Vehicle-specific note: Our data shows Ford vehicles account for 33 of 160 all-time 390.19A3 citations—the largest make involved. This likely reflects fleet size rather than a Ford-specific problem, but if you operate a Ford, pay extra attention to document organization and USDOT marking clarity.

The good news: because 390.19A3 carries a 0.0% out-of-service rate, correcting the documentation issue swiftly will resolve your citation without threatening your logbook or freight schedule. Focus on organization and compliance verification before your next roadside encounter.

Last updated: 2026-04-20T15:13:44.993Z Based on TruckCodex inspection data See 390.19A3 Q&A → Fleet FAQ →

Top Enforcing States

Where 390.19A3 is most commonly cited (last 180 days)

1. Wisconsin
4
OOS 0.0%
2. Florida
3
OOS 0.0%
3. New York
3
OOS 0.0%
4. Kansas
1
OOS 0.0%

Data sources & freshness

TruckCodex aggregates official public-sector datasets. See the Source registry for dataset-level coverage and the Freshness log for last-import timestamps.

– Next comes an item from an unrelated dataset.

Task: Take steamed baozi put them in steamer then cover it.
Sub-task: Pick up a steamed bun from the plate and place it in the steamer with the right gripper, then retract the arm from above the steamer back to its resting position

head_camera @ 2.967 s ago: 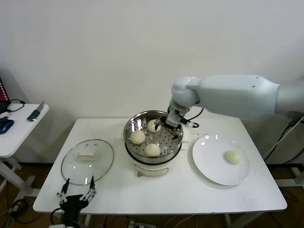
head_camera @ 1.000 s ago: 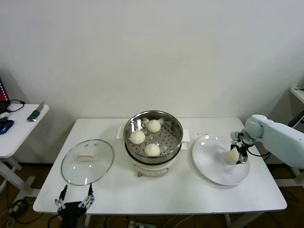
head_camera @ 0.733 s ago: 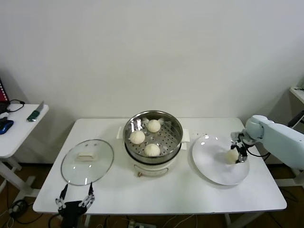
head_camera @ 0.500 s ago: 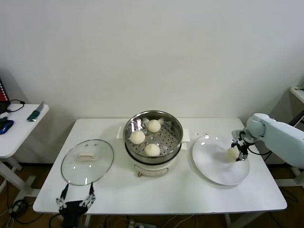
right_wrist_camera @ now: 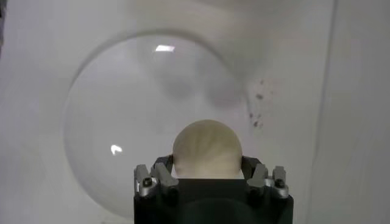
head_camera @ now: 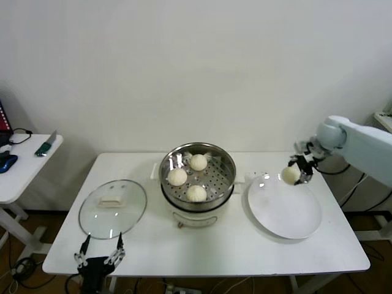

Census, SAFER, SMS, Licensing & Insurance (L&I), roadside inspections, crashes, and authority history.

Refreshed daily.

Vehicle recall campaigns, defect investigations, and consumer safety complaints (SCRS).

Refreshed daily.
EIA

Retail diesel and gasoline price history and state fuel-tax tables.

Refreshed weekly.

Cross-border carrier registry and Canadian recall campaigns where applicable.

Refreshed weekly.

TruckCodex is an independent aggregator; it is not affiliated with FMCSA, NHTSA, EIA, or Transport Canada. Always verify compliance-critical information directly with the originating agency.